▶ **Exercise**:
Without omitting anything, write out the listing below precisely.

▶ **Source material**:
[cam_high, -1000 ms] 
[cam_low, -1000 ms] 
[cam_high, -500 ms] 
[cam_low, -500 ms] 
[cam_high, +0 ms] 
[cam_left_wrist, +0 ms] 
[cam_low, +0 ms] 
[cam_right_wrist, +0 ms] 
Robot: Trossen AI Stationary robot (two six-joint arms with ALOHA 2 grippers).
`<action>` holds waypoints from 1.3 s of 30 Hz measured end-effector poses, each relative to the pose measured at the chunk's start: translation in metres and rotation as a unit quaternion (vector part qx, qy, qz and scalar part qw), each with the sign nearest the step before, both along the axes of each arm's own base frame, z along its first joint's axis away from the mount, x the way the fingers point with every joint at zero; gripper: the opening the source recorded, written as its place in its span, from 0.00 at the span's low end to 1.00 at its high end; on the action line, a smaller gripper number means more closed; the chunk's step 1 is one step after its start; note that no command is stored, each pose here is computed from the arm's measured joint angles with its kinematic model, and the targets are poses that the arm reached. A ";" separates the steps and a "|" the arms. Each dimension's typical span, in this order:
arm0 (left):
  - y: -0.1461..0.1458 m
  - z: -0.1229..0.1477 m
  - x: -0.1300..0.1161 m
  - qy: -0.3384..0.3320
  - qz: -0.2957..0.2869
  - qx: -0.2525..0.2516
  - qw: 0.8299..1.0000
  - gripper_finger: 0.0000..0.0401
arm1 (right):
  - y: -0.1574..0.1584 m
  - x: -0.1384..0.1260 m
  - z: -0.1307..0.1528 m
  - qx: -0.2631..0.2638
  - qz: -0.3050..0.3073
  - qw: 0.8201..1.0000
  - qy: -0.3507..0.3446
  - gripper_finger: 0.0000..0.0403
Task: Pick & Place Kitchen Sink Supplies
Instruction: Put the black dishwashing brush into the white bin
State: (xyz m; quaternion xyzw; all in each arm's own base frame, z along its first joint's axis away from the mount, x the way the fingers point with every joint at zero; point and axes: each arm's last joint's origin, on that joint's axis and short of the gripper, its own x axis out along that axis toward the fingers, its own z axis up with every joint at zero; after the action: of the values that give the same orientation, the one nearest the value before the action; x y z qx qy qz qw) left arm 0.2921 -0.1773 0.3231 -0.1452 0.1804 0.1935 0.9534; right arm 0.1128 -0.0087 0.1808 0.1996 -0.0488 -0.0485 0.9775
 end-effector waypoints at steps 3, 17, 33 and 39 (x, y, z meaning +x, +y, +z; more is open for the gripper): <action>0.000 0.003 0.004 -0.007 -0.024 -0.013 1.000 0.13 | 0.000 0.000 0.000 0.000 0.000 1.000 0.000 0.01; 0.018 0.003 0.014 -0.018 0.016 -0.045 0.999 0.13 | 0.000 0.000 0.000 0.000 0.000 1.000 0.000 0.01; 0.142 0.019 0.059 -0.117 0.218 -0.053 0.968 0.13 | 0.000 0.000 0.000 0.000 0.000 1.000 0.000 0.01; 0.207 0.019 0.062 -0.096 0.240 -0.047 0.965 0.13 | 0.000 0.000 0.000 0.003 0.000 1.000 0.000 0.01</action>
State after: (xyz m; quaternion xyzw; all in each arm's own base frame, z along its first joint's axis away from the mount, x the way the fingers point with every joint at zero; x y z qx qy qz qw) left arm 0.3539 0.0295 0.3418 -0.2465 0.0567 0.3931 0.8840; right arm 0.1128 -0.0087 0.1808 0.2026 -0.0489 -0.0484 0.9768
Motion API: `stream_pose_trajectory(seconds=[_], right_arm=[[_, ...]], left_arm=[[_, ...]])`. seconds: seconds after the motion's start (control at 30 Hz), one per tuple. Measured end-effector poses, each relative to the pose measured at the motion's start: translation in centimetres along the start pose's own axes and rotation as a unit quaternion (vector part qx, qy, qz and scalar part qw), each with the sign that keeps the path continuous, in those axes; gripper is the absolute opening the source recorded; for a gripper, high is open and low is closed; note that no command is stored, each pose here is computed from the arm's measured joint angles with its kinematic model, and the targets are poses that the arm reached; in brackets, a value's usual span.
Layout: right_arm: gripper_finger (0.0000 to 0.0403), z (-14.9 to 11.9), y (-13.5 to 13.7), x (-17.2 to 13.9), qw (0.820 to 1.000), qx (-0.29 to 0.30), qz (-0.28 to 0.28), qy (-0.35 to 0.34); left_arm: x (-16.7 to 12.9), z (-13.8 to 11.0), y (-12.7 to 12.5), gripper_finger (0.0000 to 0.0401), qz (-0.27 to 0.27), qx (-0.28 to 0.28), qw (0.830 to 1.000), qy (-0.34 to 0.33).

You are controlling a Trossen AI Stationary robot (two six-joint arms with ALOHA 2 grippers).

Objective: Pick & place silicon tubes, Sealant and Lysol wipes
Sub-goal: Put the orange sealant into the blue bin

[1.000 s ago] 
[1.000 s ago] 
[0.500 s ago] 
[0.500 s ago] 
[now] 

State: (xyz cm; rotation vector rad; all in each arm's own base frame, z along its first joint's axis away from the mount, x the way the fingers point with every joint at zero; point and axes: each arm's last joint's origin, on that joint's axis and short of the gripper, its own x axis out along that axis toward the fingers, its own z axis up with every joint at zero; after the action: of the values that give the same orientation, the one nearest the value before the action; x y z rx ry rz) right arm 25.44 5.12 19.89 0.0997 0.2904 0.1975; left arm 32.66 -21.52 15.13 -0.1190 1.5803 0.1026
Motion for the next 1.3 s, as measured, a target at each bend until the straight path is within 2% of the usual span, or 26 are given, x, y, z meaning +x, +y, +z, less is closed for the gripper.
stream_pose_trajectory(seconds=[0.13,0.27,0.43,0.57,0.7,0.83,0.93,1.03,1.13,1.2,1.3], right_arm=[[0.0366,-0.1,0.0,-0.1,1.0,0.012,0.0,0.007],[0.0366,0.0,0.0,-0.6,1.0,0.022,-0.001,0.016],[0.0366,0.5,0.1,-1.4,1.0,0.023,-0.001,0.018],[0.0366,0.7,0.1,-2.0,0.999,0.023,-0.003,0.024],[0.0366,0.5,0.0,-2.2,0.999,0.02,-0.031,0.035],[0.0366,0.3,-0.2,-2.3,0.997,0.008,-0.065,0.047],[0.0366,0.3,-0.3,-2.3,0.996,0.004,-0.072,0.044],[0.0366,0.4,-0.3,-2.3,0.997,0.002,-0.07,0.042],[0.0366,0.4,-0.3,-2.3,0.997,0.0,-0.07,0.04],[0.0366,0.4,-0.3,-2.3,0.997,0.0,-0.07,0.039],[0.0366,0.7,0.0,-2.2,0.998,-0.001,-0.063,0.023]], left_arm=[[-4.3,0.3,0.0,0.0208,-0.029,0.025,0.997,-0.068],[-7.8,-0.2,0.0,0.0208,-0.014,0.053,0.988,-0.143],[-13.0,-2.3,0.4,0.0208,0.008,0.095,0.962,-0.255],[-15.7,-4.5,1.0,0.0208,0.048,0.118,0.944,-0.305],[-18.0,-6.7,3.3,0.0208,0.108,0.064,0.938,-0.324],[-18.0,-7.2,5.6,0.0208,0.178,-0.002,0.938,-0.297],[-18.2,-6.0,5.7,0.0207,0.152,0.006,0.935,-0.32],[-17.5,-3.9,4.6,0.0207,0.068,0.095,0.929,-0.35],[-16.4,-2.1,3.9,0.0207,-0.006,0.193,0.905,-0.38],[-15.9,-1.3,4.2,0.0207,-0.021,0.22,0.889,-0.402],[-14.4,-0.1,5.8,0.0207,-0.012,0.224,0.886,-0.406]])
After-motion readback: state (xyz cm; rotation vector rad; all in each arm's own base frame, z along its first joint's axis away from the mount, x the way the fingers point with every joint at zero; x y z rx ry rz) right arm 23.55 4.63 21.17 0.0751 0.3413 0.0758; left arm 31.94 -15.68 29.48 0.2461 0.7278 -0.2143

▶ **Task response**:
[cam_high, -1000 ms] 
[cam_low, -1000 ms] 
[cam_high, -500 ms] 
[cam_low, -500 ms] 
[cam_high, +0 ms] 
[cam_left_wrist, +0 ms] 
[cam_low, +0 ms] 
[cam_right_wrist, +0 ms] 
Robot: Trossen AI Stationary robot (two six-joint arms with ALOHA 2 grippers).
`<action>` holds waypoints from 1.3 s of 30 Hz measured end-effector poses, each relative to the pose measured at the chunk's start: translation in metres and rotation as a unit quaternion (vector part qx, qy, qz and scalar part qw), each with the sign nearest the step before, both along the axes of each arm's own base frame, z along its first joint's axis away from the mount, x the way the fingers point with every joint at zero; gripper: the opening the source recorded, written as its place in its span, from 0.00 at the span's low end to 1.00 at its high end; on the action line, a smaller gripper number means more closed; the chunk's step 1 is one step after its start; note that no command is stored, each pose here is computed from the arm's measured joint angles with its kinematic model, and the targets are poses that the arm reached. A ";" separates the steps and a "|" the arms. Each dimension's typical span, in this order:
arm0 (left):
  - y: -0.1461..0.1458 m
  - z: -0.1229..0.1477 m
  - x: -0.1300..0.1161 m
  - qy: -0.3384..0.3320
  - qz: -0.2957..0.2869
  - qx: -0.2525..0.2516
  - qw: 0.8299..1.0000
  - gripper_finger: 0.0000..0.0401
arm1 (right):
  - y: -0.1574..0.1584 m
  - x: -0.1384..0.1260 m
  - z: -0.1307..0.1528 m
  - qx: -0.2631..0.2638
  - qz: -0.3050..0.3073
  - qw: 0.8201..1.0000
  - qy: -0.3507..0.3446
  - gripper_finger: 0.0000..0.0403
Task: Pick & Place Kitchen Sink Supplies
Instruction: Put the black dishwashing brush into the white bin
State: (xyz m; quaternion xyzw; all in each arm's own base frame, z along its first joint's axis away from the mount, x the way the fingers point with every joint at zero; point and axes: each arm's last joint's origin, on that joint's axis and short of the gripper, its own x axis out along that axis toward the fingers, its own z axis up with every joint at zero; after the action: of the values that give the same orientation, the one nearest the value before the action; x y z qx qy qz qw) left arm 0.2921 -0.1773 0.3231 -0.1452 0.1804 0.1935 0.9534; right arm 0.1128 -0.0087 0.1808 0.1996 -0.0488 -0.0485 0.9775
 end-effector waypoints at steps 3, 17, 33 and 39 (x, y, z meaning +x, +y, +z; more is open for the gripper): <action>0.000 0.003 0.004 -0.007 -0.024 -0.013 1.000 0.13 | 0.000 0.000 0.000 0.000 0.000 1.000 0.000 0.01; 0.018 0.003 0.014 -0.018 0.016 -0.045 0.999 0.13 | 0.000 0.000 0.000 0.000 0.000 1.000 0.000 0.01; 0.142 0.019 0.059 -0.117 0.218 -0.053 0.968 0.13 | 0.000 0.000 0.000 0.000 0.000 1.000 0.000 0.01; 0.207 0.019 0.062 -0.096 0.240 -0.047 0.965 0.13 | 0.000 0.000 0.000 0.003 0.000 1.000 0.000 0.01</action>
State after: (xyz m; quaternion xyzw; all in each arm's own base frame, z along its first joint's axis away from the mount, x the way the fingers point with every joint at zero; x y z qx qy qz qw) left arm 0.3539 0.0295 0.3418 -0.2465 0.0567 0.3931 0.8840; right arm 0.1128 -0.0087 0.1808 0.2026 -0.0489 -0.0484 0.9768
Motion API: `stream_pose_trajectory(seconds=[_], right_arm=[[_, ...]], left_arm=[[_, ...]])`. seconds: seconds after the motion's start (control at 30 Hz), one per tuple. Measured end-effector poses, each relative to the pose measured at the motion's start: translation in centimetres along the start pose's own axes and rotation as a unit quaternion (vector part qx, qy, qz and scalar part qw), each with the sign that keeps the path continuous, in those axes; gripper is the absolute opening the source recorded; for a gripper, high is open and low is closed; note that no command is stored, each pose here is computed from the arm's measured joint angles with its kinematic model, and the targets are poses that the arm reached; in brackets, a value's usual span.
Layout: right_arm: gripper_finger (0.0000 to 0.0403), z (-14.9 to 11.9), y (-13.5 to 13.7), x (-17.2 to 13.9), qw (0.820 to 1.000), qx (-0.29 to 0.30), qz (-0.28 to 0.28), qy (-0.35 to 0.34); left_arm: x (-16.7 to 12.9), z (-13.8 to 11.0), y (-12.7 to 12.5), gripper_finger (0.0000 to 0.0401), qz (-0.27 to 0.27), qx (-0.28 to 0.28), qw (0.830 to 1.000), qy (-0.34 to 0.33).

You are controlling a Trossen AI Stationary robot (two six-joint arms with ALOHA 2 grippers).

Objective: Pick & place silicon tubes, Sealant and Lysol wipes
Sub-goal: Put the orange sealant into the blue bin

[1.000 s ago] 
[1.000 s ago] 
[0.500 s ago] 
[0.500 s ago] 
[now] 

State: (xyz cm; rotation vector rad; all in each arm's own base frame, z along its first joint's axis away from the mount, x the way the fingers point with every joint at zero; point and axes: each arm's last joint's origin, on that joint's axis and short of the gripper, its own x axis out along that axis toward the fingers, its own z axis up with every joint at zero; after the action: of the values that give the same orientation, the one nearest the value before the action; x y z rx ry rz) right arm 25.44 5.12 19.89 0.0997 0.2904 0.1975; left arm 32.66 -21.52 15.13 -0.1190 1.5803 0.1026
Motion for the next 1.3 s, as measured, a target at each bend until the straight path is within 2% of the usual span, or 26 are given, x, y, z meaning +x, +y, +z, less is closed for the gripper.
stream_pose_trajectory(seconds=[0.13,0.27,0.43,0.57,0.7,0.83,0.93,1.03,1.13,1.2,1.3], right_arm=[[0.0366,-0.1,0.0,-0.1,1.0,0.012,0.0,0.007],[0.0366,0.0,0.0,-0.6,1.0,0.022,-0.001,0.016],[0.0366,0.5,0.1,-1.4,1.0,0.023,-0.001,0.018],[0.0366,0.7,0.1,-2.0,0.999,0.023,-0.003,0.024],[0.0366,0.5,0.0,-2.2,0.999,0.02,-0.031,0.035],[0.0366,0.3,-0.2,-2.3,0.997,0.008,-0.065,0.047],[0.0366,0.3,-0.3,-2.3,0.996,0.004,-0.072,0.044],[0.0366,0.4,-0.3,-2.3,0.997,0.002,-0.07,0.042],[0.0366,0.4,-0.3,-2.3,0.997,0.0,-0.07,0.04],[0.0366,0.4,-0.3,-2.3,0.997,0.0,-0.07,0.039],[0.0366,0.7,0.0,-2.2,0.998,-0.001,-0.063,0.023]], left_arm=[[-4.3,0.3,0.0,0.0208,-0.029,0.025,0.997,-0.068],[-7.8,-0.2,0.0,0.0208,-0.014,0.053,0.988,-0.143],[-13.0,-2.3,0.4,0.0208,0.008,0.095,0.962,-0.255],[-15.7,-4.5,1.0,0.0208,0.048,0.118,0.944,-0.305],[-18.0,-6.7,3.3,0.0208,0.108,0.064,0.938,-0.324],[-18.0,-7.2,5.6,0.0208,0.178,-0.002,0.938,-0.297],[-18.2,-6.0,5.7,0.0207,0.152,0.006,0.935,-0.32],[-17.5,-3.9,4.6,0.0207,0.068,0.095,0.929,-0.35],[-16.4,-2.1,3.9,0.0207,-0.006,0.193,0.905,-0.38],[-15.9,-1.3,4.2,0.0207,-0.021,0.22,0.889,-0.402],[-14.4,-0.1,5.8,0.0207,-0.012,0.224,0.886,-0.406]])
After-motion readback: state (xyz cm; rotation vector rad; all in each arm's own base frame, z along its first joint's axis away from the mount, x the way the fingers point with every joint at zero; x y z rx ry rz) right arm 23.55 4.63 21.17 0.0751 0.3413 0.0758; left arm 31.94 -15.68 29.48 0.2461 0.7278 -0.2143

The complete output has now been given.